In reality, Dodd-Frank was named after two veteran lefty pols, former Connecticut Sen. Chris Dodd and Massachusetts Rep. Barney Frank, who enabled the feds’ failure. They sat by and allowed years of recklessness by Fannie Mae and Freddie Mac, the quasi-government agencies that were created to expand home ownership.
Through Fannie and Freddie’s financial engineering, banks gave out home loans like candy.
Housing prices then exploded until the market imploded. But instead of getting rid of Fanny and Freddie, Dodd-Frank kept both doing much of the same stuff that got them and the housing market in trouble to begin with.

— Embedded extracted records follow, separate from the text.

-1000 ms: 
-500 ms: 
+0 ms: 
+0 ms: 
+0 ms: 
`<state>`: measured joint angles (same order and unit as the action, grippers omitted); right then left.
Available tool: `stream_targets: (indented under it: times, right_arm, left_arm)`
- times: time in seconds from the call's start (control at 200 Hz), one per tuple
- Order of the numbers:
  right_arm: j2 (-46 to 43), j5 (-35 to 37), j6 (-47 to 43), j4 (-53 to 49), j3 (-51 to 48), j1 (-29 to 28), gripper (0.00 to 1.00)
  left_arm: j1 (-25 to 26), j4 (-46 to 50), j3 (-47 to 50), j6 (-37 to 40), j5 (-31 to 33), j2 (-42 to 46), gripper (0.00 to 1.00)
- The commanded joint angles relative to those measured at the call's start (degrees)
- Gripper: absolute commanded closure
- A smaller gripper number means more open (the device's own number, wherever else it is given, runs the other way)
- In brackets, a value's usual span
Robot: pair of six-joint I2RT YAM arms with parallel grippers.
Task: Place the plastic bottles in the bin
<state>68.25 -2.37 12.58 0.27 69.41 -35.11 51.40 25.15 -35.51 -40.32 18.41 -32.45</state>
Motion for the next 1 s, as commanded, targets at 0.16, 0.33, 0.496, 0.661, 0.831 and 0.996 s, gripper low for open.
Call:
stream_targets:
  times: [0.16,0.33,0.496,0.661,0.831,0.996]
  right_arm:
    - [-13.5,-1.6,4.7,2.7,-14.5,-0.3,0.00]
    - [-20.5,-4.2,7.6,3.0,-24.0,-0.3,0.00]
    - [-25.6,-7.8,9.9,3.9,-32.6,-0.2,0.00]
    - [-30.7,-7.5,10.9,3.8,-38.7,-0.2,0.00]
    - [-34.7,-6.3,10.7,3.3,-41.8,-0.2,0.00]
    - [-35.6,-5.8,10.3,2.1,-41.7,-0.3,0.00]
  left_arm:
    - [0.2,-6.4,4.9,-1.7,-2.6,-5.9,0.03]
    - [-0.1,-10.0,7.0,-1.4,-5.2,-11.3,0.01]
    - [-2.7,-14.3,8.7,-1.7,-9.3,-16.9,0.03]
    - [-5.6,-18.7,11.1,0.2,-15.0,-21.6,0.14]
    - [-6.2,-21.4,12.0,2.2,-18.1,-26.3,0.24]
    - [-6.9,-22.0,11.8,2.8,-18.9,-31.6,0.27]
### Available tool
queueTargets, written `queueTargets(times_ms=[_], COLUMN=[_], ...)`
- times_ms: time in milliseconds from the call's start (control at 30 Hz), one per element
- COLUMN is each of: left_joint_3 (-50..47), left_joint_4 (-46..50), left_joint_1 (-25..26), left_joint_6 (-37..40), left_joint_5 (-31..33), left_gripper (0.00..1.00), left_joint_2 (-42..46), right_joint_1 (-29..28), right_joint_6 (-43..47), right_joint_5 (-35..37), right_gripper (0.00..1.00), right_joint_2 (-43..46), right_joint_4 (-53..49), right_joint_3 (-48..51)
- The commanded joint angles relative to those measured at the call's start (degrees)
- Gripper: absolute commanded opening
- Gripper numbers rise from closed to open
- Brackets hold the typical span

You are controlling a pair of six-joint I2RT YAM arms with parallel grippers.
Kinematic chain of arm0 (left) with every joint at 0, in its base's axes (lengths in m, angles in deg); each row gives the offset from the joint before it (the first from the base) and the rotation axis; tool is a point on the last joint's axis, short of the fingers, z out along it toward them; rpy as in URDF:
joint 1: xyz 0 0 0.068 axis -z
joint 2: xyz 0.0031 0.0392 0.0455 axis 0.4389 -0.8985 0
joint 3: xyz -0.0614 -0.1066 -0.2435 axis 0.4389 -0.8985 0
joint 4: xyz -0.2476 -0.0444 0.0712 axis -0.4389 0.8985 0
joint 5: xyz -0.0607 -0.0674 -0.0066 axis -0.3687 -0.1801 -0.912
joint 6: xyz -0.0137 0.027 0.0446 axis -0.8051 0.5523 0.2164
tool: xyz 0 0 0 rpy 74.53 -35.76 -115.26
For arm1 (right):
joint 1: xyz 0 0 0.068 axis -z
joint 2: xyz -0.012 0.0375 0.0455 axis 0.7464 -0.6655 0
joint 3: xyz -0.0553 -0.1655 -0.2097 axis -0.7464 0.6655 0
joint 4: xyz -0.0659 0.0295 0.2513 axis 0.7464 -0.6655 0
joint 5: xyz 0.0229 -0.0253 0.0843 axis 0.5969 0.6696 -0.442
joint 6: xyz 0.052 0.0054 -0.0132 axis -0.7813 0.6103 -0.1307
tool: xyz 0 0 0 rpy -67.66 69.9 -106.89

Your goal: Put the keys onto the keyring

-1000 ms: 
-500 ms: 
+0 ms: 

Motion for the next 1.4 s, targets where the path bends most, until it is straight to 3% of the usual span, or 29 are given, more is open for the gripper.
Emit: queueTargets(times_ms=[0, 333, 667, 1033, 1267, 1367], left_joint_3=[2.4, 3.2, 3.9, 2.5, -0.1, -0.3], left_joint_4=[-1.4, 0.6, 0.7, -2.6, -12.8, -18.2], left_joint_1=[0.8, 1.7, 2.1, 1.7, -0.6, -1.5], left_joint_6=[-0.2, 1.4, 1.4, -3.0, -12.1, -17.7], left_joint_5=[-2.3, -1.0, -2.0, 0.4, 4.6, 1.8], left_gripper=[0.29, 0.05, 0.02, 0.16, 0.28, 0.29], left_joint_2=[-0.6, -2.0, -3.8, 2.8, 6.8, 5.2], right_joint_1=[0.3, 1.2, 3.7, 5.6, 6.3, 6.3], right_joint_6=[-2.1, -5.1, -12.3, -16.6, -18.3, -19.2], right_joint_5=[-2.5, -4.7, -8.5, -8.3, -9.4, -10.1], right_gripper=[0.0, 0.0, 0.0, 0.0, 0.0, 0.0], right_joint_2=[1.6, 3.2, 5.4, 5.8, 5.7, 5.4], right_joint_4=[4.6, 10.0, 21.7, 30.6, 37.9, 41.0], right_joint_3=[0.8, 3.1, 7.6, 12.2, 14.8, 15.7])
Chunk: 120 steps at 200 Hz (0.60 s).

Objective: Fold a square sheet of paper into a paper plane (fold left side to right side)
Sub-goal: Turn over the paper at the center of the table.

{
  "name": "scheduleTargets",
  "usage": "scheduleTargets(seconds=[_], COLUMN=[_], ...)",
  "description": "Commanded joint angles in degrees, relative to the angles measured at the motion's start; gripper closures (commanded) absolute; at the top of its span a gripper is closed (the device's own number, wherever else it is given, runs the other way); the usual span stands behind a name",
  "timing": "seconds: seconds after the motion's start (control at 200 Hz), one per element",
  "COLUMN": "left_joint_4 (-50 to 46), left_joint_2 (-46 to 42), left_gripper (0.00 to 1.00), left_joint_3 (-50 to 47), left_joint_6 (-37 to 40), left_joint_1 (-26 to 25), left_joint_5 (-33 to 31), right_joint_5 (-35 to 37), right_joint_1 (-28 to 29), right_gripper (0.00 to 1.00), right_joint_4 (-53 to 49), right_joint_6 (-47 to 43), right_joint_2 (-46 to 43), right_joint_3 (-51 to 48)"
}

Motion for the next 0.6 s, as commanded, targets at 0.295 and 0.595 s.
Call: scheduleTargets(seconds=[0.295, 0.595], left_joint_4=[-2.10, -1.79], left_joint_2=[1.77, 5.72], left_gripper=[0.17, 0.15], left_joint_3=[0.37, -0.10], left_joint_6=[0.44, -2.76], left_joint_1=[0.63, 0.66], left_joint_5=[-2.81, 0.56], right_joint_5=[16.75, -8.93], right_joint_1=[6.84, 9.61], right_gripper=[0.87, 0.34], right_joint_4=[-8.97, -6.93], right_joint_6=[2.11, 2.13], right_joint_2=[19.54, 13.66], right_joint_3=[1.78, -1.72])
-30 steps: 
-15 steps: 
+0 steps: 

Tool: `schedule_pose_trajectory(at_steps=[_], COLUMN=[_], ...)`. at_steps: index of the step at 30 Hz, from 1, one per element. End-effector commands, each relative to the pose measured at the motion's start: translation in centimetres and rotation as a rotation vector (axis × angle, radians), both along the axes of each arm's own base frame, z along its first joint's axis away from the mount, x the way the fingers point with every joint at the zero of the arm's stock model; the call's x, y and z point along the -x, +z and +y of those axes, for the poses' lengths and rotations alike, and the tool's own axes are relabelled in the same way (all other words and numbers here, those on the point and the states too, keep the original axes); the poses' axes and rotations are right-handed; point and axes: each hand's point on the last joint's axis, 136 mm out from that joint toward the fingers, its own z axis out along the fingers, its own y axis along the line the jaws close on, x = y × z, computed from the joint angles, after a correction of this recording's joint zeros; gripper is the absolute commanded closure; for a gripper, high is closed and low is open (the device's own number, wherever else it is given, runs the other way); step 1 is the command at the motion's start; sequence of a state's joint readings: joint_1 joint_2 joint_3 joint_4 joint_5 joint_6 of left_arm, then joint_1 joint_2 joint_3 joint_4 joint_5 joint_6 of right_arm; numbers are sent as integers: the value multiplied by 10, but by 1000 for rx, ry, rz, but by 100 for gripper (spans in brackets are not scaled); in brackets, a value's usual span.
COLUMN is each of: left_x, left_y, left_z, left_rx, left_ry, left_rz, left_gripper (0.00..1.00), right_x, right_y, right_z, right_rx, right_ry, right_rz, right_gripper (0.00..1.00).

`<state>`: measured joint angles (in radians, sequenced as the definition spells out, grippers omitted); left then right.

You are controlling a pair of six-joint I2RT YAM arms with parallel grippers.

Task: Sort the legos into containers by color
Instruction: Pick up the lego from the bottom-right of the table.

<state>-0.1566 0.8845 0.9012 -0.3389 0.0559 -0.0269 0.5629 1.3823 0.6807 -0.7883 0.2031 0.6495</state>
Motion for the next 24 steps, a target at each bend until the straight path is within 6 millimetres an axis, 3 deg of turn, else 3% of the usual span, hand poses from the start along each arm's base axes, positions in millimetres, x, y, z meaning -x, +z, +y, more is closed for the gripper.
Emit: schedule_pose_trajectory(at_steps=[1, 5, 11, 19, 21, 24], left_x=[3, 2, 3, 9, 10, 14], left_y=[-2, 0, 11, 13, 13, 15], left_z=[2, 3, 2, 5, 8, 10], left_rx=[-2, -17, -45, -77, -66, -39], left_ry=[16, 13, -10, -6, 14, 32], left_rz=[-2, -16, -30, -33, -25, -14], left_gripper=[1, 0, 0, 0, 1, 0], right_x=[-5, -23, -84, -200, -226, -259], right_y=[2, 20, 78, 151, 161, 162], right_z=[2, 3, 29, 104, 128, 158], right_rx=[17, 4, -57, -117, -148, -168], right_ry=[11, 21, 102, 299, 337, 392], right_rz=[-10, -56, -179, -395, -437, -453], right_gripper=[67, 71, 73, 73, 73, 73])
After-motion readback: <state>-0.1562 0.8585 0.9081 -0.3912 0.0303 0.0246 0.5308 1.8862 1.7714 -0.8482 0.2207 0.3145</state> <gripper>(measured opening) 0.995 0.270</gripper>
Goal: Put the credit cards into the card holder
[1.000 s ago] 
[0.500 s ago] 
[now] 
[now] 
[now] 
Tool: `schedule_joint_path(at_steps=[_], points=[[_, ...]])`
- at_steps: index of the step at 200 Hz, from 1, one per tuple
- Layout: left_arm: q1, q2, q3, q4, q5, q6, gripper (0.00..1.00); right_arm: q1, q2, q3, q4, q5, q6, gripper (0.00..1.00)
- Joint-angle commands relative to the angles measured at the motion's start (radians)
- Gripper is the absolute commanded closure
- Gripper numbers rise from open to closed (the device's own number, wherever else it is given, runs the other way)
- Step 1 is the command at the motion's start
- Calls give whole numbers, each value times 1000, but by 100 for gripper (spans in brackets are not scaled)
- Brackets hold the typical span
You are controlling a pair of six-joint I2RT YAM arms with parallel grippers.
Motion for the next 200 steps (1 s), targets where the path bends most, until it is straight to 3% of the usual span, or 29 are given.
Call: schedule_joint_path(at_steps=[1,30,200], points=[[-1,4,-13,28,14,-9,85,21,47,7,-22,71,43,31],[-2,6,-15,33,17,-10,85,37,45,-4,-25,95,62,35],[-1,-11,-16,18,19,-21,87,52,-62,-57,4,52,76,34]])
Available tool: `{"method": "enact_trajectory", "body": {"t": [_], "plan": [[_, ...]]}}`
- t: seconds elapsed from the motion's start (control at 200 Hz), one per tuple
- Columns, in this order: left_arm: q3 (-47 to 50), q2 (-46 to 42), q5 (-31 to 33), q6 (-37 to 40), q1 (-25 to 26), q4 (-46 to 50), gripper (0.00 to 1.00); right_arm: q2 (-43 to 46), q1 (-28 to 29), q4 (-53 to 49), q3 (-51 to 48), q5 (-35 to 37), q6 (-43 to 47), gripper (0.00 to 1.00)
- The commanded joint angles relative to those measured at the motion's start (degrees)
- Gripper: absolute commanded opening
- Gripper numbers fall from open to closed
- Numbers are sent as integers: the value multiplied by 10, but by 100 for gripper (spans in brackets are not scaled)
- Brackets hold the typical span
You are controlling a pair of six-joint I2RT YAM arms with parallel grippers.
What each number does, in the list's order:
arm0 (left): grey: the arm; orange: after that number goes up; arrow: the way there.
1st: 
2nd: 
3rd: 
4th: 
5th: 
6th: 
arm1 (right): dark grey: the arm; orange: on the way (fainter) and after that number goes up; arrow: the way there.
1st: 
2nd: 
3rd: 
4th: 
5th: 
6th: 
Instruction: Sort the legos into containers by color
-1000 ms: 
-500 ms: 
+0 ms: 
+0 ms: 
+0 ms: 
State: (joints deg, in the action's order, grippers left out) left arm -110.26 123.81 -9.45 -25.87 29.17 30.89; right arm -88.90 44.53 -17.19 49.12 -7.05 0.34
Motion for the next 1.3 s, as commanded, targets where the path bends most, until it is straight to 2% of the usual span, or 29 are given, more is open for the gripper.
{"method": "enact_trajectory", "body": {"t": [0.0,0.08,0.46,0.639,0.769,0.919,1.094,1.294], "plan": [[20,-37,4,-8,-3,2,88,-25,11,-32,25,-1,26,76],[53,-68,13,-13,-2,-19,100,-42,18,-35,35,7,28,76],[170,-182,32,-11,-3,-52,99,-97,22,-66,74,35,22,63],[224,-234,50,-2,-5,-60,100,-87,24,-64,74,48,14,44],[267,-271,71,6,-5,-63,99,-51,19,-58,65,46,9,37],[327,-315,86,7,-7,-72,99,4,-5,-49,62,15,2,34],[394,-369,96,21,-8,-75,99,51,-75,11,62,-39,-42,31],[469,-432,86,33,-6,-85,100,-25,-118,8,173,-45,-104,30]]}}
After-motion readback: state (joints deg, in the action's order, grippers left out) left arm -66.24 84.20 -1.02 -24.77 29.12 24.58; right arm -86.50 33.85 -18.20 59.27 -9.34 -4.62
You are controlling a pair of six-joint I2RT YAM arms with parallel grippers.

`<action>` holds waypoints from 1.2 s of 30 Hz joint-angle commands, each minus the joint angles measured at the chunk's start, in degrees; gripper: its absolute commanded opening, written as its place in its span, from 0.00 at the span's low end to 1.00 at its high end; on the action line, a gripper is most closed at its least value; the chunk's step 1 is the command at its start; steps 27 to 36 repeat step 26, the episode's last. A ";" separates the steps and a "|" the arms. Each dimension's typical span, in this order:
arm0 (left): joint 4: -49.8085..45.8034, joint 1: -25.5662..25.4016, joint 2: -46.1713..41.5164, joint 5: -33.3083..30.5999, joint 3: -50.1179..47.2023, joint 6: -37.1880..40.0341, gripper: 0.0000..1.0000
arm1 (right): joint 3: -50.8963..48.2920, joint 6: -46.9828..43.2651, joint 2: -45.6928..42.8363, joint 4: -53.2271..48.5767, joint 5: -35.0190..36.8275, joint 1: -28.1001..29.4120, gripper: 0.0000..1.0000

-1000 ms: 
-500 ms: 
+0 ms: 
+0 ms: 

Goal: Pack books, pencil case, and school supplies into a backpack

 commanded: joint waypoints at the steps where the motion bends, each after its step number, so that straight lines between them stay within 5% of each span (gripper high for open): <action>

Like Fanny and Freddie, much of the structure of the pre-crisis banking system remains. There are fewer banks, but they’re bigger and no less prone to risk taking. Banks are forced to keep more capital as a buffer for another crisis, but that’s also a double-edged sword: the more capital they sit on, the less they can lend to legitimate borrowers like small businesses.
Dodd-Frank didn’t even do away with the problem of banks being “too big to fail.” In fact, it’s nearly codified into law because taxpayer-funded bailouts of big banks aren’t ruled out. The feds can now step in “for an orderly liquidation” of troubled banks before they explode like Lehman Brothers, but as everyone on Wall Street knows an orderly liquidation of such large entities is nearly impossible, ensuring that “too big to fail” will remain banking policy.
Plus, the prospect of a bailout encourages risky behavior yet again. Lather, rinse, repeat.
At a press briefing with big business executives, including JP Morgan chief Jamie Dimon and Stephen Schwarzman of private equity powerhouse Blackstone Group, Trump said: “Frankly, I have so many people, friends of mine that had nice businesses, they can’t borrow money.”
He wasn’t talking about the men and women in the room, but small-business owners and entrepreneurs who drive our economy and have been complaining for the past eight years they can’t get enough access to capital to expand and create decent high-paying jobs.
With that, the markets rose nearly 200 points. See what a little common sense in the White House can do?